▶ [Task description]
Find every line below with the word "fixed" in it, and copy each one.
Segment Open
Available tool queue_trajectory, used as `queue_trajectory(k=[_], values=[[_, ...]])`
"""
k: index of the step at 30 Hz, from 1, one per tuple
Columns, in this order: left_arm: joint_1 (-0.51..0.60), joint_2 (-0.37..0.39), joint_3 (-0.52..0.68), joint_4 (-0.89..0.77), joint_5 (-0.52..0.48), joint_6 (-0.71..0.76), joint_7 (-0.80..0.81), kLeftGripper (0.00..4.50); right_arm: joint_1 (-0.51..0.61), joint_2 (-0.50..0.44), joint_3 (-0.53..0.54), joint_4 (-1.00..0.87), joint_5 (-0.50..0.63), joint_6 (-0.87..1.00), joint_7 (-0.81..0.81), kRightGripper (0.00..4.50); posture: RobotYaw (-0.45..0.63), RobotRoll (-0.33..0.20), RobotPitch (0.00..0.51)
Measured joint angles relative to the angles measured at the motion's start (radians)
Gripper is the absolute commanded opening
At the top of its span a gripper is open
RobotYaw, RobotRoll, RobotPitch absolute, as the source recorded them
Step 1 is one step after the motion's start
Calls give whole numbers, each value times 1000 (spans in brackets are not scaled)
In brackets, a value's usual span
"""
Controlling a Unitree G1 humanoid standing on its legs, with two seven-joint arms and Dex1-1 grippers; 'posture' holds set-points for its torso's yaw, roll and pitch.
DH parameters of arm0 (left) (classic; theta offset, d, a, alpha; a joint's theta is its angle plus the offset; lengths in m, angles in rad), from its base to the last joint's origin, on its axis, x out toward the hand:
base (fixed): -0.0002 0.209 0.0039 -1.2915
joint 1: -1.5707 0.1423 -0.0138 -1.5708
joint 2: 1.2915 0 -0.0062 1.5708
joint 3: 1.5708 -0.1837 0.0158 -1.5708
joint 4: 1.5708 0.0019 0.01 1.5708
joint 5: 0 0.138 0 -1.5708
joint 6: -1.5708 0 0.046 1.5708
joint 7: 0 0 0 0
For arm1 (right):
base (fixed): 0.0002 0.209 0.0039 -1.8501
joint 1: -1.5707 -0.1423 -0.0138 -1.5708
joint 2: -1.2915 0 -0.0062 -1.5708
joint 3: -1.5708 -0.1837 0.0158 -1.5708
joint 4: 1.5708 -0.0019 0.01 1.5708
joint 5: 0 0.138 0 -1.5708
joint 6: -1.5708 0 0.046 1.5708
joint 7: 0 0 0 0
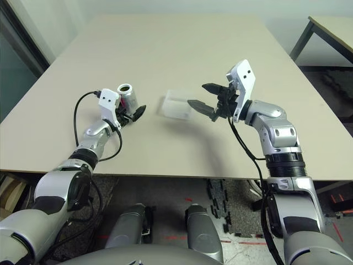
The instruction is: Pour the medicine from the bottle into the box.
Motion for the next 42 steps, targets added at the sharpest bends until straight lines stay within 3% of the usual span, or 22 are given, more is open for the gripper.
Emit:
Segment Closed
▶ [Exercise output]
base (fixed): -0.0002 0.209 0.0039 -1.2915
base (fixed): 0.0002 0.209 0.0039 -1.8501

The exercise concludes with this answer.